__The task__: The listing below is to be given again in full and word for word, without its images.

__Input data__:
# # # #
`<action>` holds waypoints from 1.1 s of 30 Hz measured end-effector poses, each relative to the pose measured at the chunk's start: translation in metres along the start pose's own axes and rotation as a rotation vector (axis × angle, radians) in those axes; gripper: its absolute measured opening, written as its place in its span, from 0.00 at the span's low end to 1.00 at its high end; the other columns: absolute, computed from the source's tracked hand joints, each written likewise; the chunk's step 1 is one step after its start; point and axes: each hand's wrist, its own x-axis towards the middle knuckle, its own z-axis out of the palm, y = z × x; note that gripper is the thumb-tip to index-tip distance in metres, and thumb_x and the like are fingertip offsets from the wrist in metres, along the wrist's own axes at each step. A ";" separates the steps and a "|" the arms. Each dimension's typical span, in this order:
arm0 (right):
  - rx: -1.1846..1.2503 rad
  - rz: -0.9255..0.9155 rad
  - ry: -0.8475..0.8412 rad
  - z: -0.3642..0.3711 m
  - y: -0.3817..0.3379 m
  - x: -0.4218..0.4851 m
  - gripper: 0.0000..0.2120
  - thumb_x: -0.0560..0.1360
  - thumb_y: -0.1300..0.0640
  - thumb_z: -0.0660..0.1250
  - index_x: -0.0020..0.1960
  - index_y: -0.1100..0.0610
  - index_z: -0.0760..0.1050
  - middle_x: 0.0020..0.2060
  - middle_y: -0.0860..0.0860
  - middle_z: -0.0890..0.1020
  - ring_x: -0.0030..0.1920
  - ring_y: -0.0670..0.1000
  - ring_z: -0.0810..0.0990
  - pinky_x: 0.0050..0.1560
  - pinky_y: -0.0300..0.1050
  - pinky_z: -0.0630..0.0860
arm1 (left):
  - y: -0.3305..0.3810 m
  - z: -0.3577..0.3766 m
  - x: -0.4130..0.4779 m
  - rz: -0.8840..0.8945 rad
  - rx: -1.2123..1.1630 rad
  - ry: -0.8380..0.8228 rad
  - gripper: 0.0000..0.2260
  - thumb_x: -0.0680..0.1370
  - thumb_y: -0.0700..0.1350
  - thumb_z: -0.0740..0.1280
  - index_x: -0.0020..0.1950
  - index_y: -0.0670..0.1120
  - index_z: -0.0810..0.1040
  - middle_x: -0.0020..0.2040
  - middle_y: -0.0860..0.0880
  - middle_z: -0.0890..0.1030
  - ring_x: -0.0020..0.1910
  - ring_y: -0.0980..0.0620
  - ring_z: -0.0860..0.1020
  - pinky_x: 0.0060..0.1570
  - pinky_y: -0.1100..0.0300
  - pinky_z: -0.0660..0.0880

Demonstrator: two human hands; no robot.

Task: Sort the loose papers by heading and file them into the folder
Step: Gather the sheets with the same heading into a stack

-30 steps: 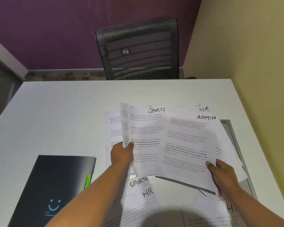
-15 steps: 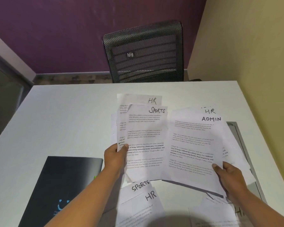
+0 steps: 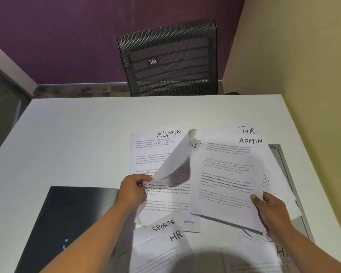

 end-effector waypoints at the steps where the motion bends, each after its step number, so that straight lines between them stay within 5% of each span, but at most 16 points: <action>1: -0.002 -0.001 -0.002 0.000 0.000 -0.001 0.05 0.78 0.61 0.68 0.52 0.57 0.82 0.50 0.53 0.86 0.50 0.58 0.85 0.60 0.60 0.78 | -0.001 0.001 0.000 0.004 0.011 -0.009 0.24 0.73 0.21 0.59 0.40 0.47 0.86 0.40 0.36 0.83 0.32 0.41 0.79 0.34 0.45 0.77; 4: -0.006 -0.015 -0.001 0.001 -0.002 -0.002 0.04 0.79 0.61 0.68 0.50 0.56 0.82 0.49 0.53 0.86 0.49 0.58 0.85 0.59 0.60 0.79 | -0.001 0.002 0.001 0.021 0.128 0.012 0.24 0.72 0.25 0.57 0.35 0.50 0.84 0.30 0.44 0.81 0.26 0.44 0.77 0.29 0.45 0.76; 6: 0.015 -0.010 -0.008 0.001 -0.003 -0.003 0.05 0.79 0.62 0.67 0.50 0.55 0.81 0.50 0.53 0.86 0.50 0.58 0.85 0.59 0.59 0.79 | 0.007 0.003 -0.005 0.056 0.293 0.068 0.15 0.71 0.31 0.60 0.33 0.48 0.79 0.29 0.49 0.79 0.28 0.45 0.77 0.28 0.48 0.78; 8: 0.039 -0.008 -0.013 0.001 -0.003 -0.005 0.05 0.79 0.63 0.67 0.51 0.56 0.81 0.50 0.54 0.86 0.50 0.58 0.85 0.60 0.58 0.78 | 0.017 0.000 -0.012 0.080 0.561 0.194 0.04 0.71 0.42 0.70 0.41 0.50 0.78 0.43 0.49 0.80 0.43 0.43 0.80 0.41 0.48 0.80; 10: 0.048 -0.010 -0.012 0.002 -0.003 -0.007 0.06 0.79 0.63 0.67 0.50 0.56 0.81 0.50 0.53 0.86 0.50 0.57 0.84 0.59 0.55 0.78 | 0.017 0.000 -0.011 -0.019 0.695 0.269 0.22 0.67 0.52 0.78 0.56 0.48 0.75 0.57 0.45 0.75 0.56 0.40 0.76 0.50 0.48 0.77; 13: 0.059 -0.012 -0.003 0.003 -0.005 -0.008 0.07 0.79 0.63 0.67 0.49 0.53 0.81 0.49 0.52 0.86 0.50 0.56 0.84 0.59 0.53 0.78 | 0.024 0.003 -0.008 -0.093 0.509 0.254 0.33 0.64 0.48 0.82 0.62 0.42 0.69 0.60 0.42 0.71 0.56 0.39 0.76 0.50 0.49 0.77; 17: 0.076 0.000 0.003 0.003 -0.003 -0.004 0.06 0.79 0.64 0.67 0.52 0.57 0.81 0.50 0.53 0.85 0.51 0.57 0.84 0.62 0.56 0.77 | 0.030 0.007 -0.002 -0.175 0.244 0.175 0.26 0.66 0.37 0.80 0.56 0.42 0.70 0.49 0.47 0.76 0.41 0.48 0.77 0.43 0.56 0.74; 21: 0.047 -0.006 0.017 0.003 -0.001 -0.002 0.09 0.79 0.62 0.67 0.59 0.60 0.80 0.52 0.54 0.85 0.51 0.57 0.84 0.62 0.56 0.77 | 0.027 0.007 0.007 -0.212 0.051 0.119 0.07 0.68 0.35 0.76 0.42 0.36 0.81 0.38 0.41 0.85 0.36 0.43 0.83 0.45 0.52 0.81; 25: 0.023 -0.024 0.018 0.002 0.002 0.001 0.06 0.78 0.61 0.68 0.53 0.55 0.82 0.51 0.53 0.86 0.50 0.56 0.84 0.59 0.55 0.78 | 0.038 0.006 0.005 -0.211 -0.018 0.086 0.08 0.70 0.32 0.73 0.36 0.39 0.76 0.29 0.42 0.80 0.25 0.50 0.75 0.30 0.63 0.74; 30: 0.019 -0.031 0.019 0.002 0.002 0.000 0.07 0.78 0.61 0.68 0.55 0.56 0.81 0.50 0.53 0.86 0.50 0.56 0.84 0.58 0.53 0.79 | 0.039 0.012 0.001 -0.129 0.022 0.053 0.08 0.71 0.37 0.76 0.46 0.41 0.79 0.43 0.44 0.85 0.37 0.47 0.83 0.34 0.60 0.78; 33: 0.007 -0.037 0.026 0.002 0.002 0.000 0.06 0.78 0.60 0.68 0.54 0.55 0.82 0.50 0.53 0.86 0.49 0.55 0.85 0.58 0.54 0.79 | 0.040 0.025 -0.005 0.026 0.332 0.107 0.19 0.69 0.49 0.79 0.57 0.46 0.80 0.59 0.47 0.82 0.50 0.49 0.82 0.47 0.52 0.81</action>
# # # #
__Exercise output__:
`<action>` holds waypoints from 1.1 s of 30 Hz measured end-effector poses, each relative to the pose measured at the chunk's start: translation in metres along the start pose's own axes and rotation as a rotation vector (axis × angle, radians) in those axes; gripper: its absolute measured opening, written as its place in its span, from 0.00 at the span's low end to 1.00 at its high end; the other columns: absolute, computed from the source's tracked hand joints, each written likewise; the chunk's step 1 is one step after its start; point and axes: each hand's wrist, its own x-axis towards the middle knuckle, its own z-axis out of the palm, y = z × x; note that gripper is the thumb-tip to index-tip distance in metres, and thumb_x and the like are fingertip offsets from the wrist in metres, along the wrist's own axes at each step. A ";" separates the steps and a "|" the arms. Each dimension's typical span, in this order:
arm0 (right):
  - rx: -1.1846..1.2503 rad
  - rz: -0.9255..0.9155 rad
  - ry: -0.8475..0.8412 rad
  - z: -0.3642..0.3711 m
  - y: -0.3817..0.3379 m
  - x: -0.4218..0.4851 m
  - gripper: 0.0000..0.2120
  - thumb_x: -0.0560..0.1360
  - thumb_y: -0.1300..0.0640
  - thumb_z: -0.0660..0.1250
  - index_x: -0.0020..0.1960
  - index_y: -0.1100..0.0610
  - index_z: -0.0760..0.1050
  - middle_x: 0.0020..0.2060
  - middle_y: -0.0860..0.0860
  - middle_z: -0.0890..0.1020
  - ring_x: -0.0030..0.1920
  - ring_y: -0.0670..0.1000
  - ring_z: -0.0810..0.0990
  - pinky_x: 0.0050..0.1560
  - pinky_y: -0.0300..0.1050
  - pinky_z: -0.0630..0.0860
arm1 (left):
  - y: -0.3305..0.3810 m
  - z: -0.3577..0.3766 m
  - x: -0.4130..0.4779 m
  - rz: -0.8840..0.8945 rad
  - rx: -1.2123..1.1630 rad
  - ry: -0.8380..0.8228 rad
  - gripper: 0.0000..0.2260
  - thumb_x: -0.0680..0.1370
  - thumb_y: -0.0700..0.1350
  - thumb_z: -0.0740..0.1280
  - index_x: -0.0020..0.1950
  - index_y: -0.0670..0.1120
  - index_z: -0.0810..0.1040
  - middle_x: -0.0020..0.2040
  - middle_y: -0.0860..0.0880
  - middle_z: -0.0890..0.1030
  - ring_x: -0.0020..0.1910
  - ring_y: -0.0980..0.0620
  - ring_z: -0.0860..0.1020
  - pinky_x: 0.0060..0.1570
  - pinky_y: -0.1100..0.0300
  - pinky_z: -0.0660..0.0880

Demonstrator: two human hands; no robot.

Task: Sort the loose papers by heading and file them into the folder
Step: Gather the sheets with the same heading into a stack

-30 steps: 
-15 steps: 
+0 steps: 

 end-effector waypoints at the steps where the motion bends, each after its step number, so that straight lines between them stay within 5% of each span, but at most 16 points: <action>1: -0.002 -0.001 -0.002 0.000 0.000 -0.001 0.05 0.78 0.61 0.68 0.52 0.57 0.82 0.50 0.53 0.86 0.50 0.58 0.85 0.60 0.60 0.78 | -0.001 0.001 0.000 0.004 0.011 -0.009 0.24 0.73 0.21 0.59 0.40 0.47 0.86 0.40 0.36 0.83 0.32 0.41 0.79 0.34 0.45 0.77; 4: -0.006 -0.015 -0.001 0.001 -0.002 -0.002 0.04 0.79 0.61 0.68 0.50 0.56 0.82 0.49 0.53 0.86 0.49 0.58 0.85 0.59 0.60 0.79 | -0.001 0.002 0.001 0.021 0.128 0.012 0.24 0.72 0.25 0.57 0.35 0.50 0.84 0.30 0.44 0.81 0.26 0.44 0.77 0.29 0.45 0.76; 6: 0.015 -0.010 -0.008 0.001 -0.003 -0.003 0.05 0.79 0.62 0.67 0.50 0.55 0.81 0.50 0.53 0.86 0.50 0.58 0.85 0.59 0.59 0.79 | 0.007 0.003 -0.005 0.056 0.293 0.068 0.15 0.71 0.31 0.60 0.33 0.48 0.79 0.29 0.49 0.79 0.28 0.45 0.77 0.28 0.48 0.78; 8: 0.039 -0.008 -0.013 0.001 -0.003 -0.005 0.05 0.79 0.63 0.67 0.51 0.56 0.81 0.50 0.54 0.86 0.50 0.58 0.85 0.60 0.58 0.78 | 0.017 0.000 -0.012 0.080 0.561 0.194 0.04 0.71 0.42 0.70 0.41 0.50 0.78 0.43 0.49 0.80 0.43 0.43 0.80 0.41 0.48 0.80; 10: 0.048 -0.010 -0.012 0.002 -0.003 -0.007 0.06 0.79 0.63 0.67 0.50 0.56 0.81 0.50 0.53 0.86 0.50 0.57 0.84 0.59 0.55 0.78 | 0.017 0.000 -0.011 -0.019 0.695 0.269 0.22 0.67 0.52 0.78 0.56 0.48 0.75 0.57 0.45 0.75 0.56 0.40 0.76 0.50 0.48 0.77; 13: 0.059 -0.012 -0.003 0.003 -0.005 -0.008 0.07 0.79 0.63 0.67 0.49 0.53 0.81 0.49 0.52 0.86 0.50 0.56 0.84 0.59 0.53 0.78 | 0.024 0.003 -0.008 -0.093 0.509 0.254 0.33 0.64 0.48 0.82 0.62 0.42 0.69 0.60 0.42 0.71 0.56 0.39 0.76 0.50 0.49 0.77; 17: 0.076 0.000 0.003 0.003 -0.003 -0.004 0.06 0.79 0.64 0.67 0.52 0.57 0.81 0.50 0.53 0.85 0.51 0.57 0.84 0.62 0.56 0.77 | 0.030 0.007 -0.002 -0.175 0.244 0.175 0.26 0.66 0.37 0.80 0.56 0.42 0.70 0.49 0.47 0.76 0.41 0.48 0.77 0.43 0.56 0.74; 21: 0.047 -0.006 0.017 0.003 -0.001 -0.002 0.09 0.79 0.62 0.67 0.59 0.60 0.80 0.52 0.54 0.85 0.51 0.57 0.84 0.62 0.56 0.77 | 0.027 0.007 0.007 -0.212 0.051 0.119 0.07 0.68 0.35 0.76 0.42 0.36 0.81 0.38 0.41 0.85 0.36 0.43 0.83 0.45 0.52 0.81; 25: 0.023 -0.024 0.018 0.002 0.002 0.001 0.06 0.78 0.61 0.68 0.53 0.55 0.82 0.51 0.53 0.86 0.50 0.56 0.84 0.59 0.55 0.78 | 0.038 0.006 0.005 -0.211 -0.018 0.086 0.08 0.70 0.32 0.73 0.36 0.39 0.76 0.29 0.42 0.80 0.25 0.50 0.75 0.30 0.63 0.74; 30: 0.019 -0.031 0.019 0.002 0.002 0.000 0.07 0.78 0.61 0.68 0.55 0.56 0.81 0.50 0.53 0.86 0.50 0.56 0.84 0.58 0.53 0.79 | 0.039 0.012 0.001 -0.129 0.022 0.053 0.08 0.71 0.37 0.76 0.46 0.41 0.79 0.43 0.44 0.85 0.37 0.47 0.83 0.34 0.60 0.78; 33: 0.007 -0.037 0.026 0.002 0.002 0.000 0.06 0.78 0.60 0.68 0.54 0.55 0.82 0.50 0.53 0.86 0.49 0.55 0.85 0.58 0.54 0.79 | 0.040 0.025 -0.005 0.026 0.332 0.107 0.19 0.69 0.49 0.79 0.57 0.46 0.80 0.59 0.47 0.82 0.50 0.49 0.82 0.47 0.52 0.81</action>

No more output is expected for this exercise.